Nov. 29 (Bloomberg) -- Chile’s peso may be headed for a rebound after the central bank’s two consecutive reductions in borrowing costs helped the currency tumble to its weakest level since October 2011, technical indicators show.
The 14-day relative strength index for the dollar versus the peso rose today to 74.7, above the level of 70 that indicates declines in the Chilean currency may be hard to sustain. The currency also traded outside its Bollinger band, indicating to some analysts that the probability that it will keep weakening is less than 2.5 percent.

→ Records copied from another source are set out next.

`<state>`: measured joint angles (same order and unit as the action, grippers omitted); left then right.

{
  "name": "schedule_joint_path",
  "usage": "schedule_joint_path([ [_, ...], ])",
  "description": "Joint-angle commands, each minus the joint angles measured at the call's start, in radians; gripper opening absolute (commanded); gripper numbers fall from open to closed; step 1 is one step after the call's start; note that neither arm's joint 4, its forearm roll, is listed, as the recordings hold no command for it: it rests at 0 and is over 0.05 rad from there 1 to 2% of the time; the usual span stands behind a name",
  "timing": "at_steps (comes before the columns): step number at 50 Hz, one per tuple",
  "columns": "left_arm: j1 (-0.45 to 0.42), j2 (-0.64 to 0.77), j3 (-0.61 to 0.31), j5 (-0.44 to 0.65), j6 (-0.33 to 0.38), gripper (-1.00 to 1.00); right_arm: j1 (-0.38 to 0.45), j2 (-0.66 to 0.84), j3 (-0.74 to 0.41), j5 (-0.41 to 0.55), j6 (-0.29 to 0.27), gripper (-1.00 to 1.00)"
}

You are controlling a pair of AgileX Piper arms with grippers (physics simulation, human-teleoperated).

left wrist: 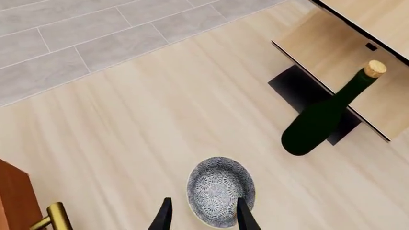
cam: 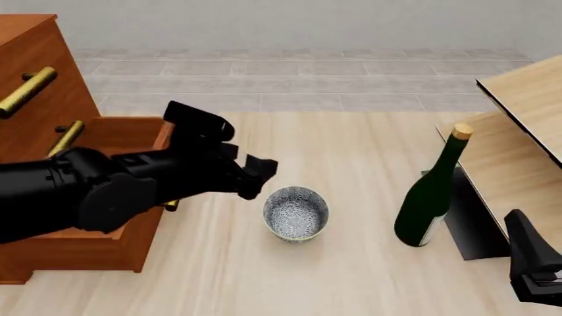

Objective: Put the bowl on top of the cabinet.

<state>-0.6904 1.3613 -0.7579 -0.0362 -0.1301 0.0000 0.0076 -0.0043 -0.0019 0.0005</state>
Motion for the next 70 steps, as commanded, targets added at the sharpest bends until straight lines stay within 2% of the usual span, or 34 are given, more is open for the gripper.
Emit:
schedule_joint_path([
  [1,-0.008,0.03,0.001,-0.026,-0.006,1.0,0.0,0.0,0.0,0.0,0.0,1.0],
  [26,0.03,0.17,-0.008,-0.106,-0.016,1.0,0.005,-0.003,-0.028,0.032,0.0,1.0],
  [70,0.022,0.327,-0.015,-0.217,-0.016,1.0,0.005,-0.004,-0.031,0.035,0.001,1.0],
])
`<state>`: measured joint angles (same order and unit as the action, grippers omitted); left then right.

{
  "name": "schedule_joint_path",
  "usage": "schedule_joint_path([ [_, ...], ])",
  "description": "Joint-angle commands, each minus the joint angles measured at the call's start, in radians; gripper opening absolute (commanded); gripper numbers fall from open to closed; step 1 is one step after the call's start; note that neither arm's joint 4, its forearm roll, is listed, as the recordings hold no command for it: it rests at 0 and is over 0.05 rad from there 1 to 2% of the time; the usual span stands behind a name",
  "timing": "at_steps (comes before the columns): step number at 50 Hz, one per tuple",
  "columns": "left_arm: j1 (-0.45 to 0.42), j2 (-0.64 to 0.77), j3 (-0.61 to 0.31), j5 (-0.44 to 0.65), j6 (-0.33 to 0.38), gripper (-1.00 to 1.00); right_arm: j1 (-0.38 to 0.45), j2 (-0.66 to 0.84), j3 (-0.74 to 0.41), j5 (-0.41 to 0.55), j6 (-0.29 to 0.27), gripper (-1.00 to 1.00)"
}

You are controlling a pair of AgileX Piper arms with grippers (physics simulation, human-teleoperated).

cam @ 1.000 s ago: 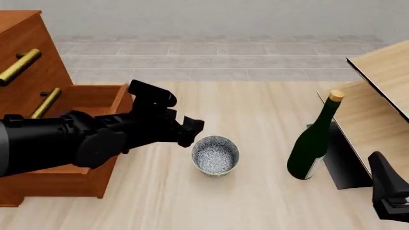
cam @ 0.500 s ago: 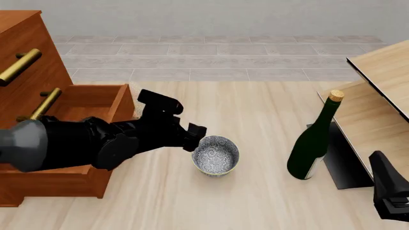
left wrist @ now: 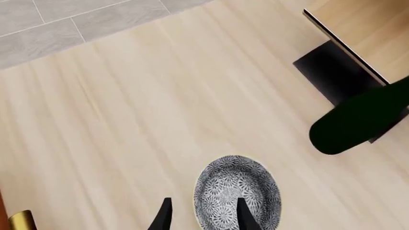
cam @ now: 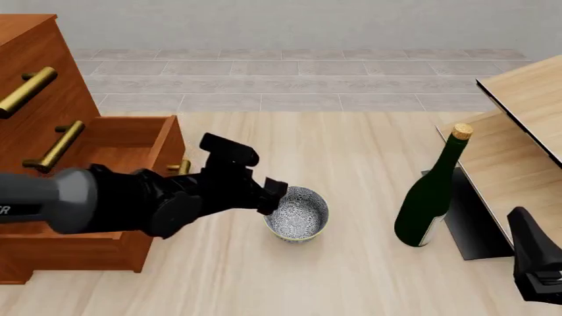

The peso posted its biggest monthly decline since May as policy makers’ decision to lower the overnight rate by a quarter-percentage point in October and November to 4.5 percent eroded the yield advantage of borrowing in dollars and investing in pesos. Currency forwards signal further rate cuts even as economic reports and comments from central bank President Rodrigo Vergara indicate that policy makers may hold off from further reductions.
“There could be some overshooting,” said Fernando Soto, an economist at Banco Bilbao Vizcaya Argentaria in Santiago who forecasts the peso rallying to about 525 per dollar. “It’s odd the depreciation didn’t revert today given the data, but the central bank should maintain the rate unchanged for the next couple of meetings at least. Any cuts should be slow and paused.”
The currency dropped 0.7 percent to 532.27 per dollar at the close in Santiago, its weakest level since October 2011, in a fifth straight day of declines. The peso extended its drop for November to 3.5 percent.
Two rate cuts in two months don’t mean the central bank will keep cutting at the same pace, Vergara told La Tercera in an interview published on Nov. 24.
Chile’s retail sales expanded 13.4 percent in the year through October, almost double the 7 percent increase forecast by analysts surveyed by Bloomberg, a report showed today.
Foreign investors have withdrawn $4.4 billion from the peso forwards market since the surprise interest-rate cut on Oct. 17. The three-month implied yield in the peso forwards market fell 0.49 percentage point this week to 3.95 percent and reached the lowest since March 2011 yesterday.
In technical analysis, investors and analysts study charts of trading patterns to forecast changes in a security, commodity, currency or index. Bollinger bands, developed by John Bollinger in the 1980s, are used to signal turning points in an asset’s trajectory.